— TRY IT —
Retype, exactly as they stand, the lines from the start of the data to the line that contains "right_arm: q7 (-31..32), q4", both ends included. Leave the pictures out.

— EXERCISE DATA —
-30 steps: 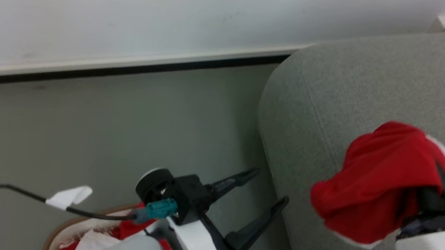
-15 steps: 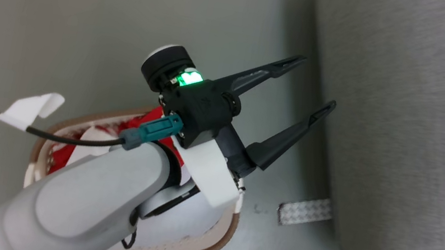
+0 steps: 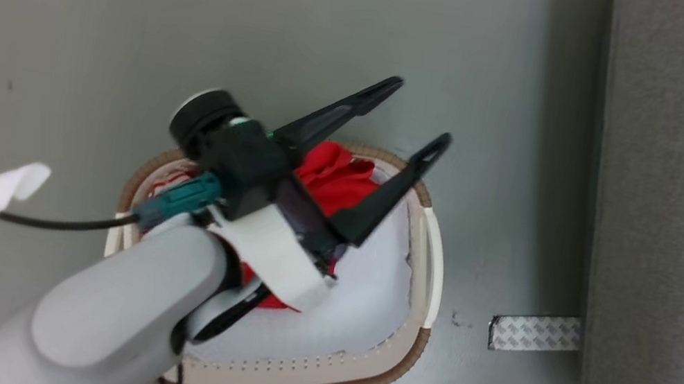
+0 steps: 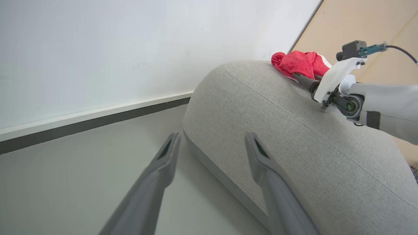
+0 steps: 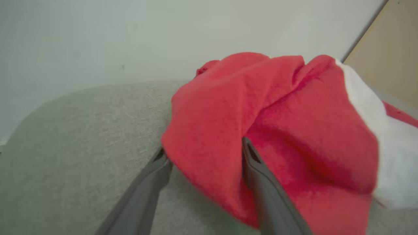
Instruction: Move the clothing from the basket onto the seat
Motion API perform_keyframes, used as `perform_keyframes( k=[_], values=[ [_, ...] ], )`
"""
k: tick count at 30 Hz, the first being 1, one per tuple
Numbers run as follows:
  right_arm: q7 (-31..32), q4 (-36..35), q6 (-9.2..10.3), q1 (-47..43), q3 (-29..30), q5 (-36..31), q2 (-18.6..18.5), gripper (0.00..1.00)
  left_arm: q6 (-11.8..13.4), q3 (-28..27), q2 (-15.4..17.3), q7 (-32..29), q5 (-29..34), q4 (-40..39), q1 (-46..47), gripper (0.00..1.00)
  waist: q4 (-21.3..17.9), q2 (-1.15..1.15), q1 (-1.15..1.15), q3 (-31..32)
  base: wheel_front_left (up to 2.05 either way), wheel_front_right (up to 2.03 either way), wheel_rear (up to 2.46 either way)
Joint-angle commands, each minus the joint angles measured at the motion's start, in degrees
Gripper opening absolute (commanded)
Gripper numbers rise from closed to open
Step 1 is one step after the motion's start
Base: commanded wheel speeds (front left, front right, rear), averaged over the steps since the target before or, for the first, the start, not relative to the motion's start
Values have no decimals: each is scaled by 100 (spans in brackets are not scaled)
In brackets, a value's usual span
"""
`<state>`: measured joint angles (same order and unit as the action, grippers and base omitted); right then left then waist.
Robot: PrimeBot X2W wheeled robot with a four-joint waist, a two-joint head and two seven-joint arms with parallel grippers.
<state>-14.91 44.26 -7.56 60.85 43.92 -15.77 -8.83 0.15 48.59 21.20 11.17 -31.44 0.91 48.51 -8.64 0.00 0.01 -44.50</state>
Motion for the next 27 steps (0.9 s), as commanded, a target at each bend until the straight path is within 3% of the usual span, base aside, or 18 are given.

— RESPONSE TO THIS EXERCISE —
-30 steps: 
-15 steps: 
+0 steps: 
+0 steps: 
+0 steps: 
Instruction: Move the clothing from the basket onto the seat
Motion API perform_keyframes, used as `perform_keyframes( k=[_], values=[ [_, ...] ], )`
"""
k: tick count at 30 Hz, the first being 1, one per tuple
Numbers run as follows:
  right_arm: q7 (-31..32), q4 (-36..35), q6 (-9.2..10.3), q1 (-47..43), q3 (-29..30), q5 (-36..31), q2 (-18.6..18.5), gripper (0.00..1.00)

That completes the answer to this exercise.